Один из таких романов был написан Приблудкиным, который широко и умело использовал учение заокеанского психолога в деловых и юридических отношениях, где предприниматель тонко и с чувством соблазняет или насилует клиентов или наоборот, где паразитарные формы секса, дружбы и любви доминируют повсюду, даже в философии. И вот однажды Ксавий принес сборник "новой прозы", где был напечатан роман Приблудкина. Предупредил:
— Обхохочешься.
Сонечка прочла несколько страничек, где говорилось о том, что у одного философа, нежнейшего и невинного человека, член похож на дирижабль.
Сонечка завопила — ей, наверное, нужен был повод:
— Всякую дрянь в дом тащишь!
— Это постмодернизм, — пояснил я робко. — Концептуальная проза.
— Разврат это, а не проза! — кричала она. — Разврат!..

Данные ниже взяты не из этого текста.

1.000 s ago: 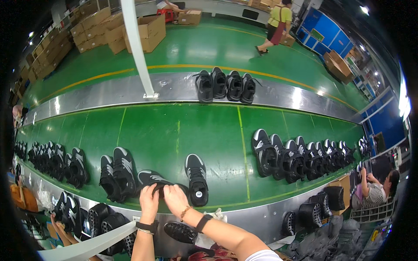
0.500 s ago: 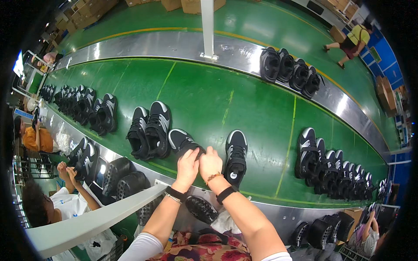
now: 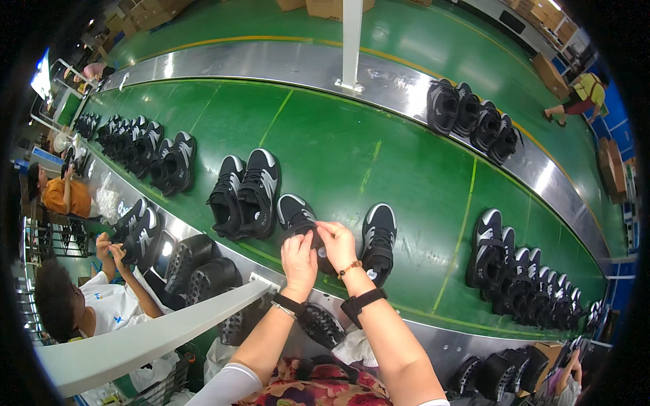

В общем, она была по-своему права. Я тоже был недоволен Приблудкиным, особенно когда узнал, что в образе философа с этим самым летательным аппаратом был изображен талантливый мыслитель наших дней Шидчаншин.
4
А на улице сверкал и нежился весенний день. Яркая листва излучала чарующий аромат. Я и не приметил того, как в этом году беспомощные тополиные листочки превратились в большие блестящие листья, чуть-чуть желтоватые еще, но крепкие и пахучие. Сиреневые тени деревьев лениво шевелились на асфальте, легкое дыхание света убаюкивало вишневые лепестки, отогревавшиеся воробьи затевали нехитрые любовные игры — все ласкалось и радовалось в этом мире, исключая напористую перепалку телевизионных экранов — окна в семиэтажном доме напротив были распахнуты, и оттуда вырывались наружу пугающие команды, просьбы, реплики: "Принимаем эксдермацию в первом чтении… Итак, решено, остров Чугдон ошкуриваем до Бискайского залива… А теперь прошу определиться по поводу введения общей нации — европеец. Первый микрофон… По мотивам голосования… Сто первая поправка относительно перевода эксдермированных народов на благоприятный режим… Второй микрофон… Прошу сесть". Группа скандировала: "Шестую ораторию с аплодисментами!" Сварливая экранная суета будто ликовала, набирала силу, сливалась с весенним шумом, одним словом, торжествовала. Только я да огромный, почти высохший тополь у семиэтажного дома нелепым укором растворились в своей беде, инородствовали в мироздании. Кожа на тополе была давно содрана до третьего этажа. На его длинном оголенно-бежевом остове, впрочем, осталась полоска коры шириной в ладонь, и он потому жил: напротив балкона четвертого этажа его ветки были в крохотных дрожащих листочках. Листьев было немного, но они были, значит, тополь еще не умер. Он отчаянно простирал белесые длани к небу, точно говоря: "Зачем же меня так?!" Кому он помешал в этой жизни? Не сама же кожа отвалилась. Вон какой крепкий ствол. Без единой червоточинки. А вот оголился. Выкинул ввысь страдальческие ручища — маши не маши, теперь уж не найти в небе нужной зацепки, потому что все зацепки в этом мире строго учтены, на дефицит поставлены. Вот и учись у великой Матери-Природы. Я раньше других наставлял: "Только в ней правда!" Правда беззащитности. Правда смиренного ожидания гибели. Правда несуетливости.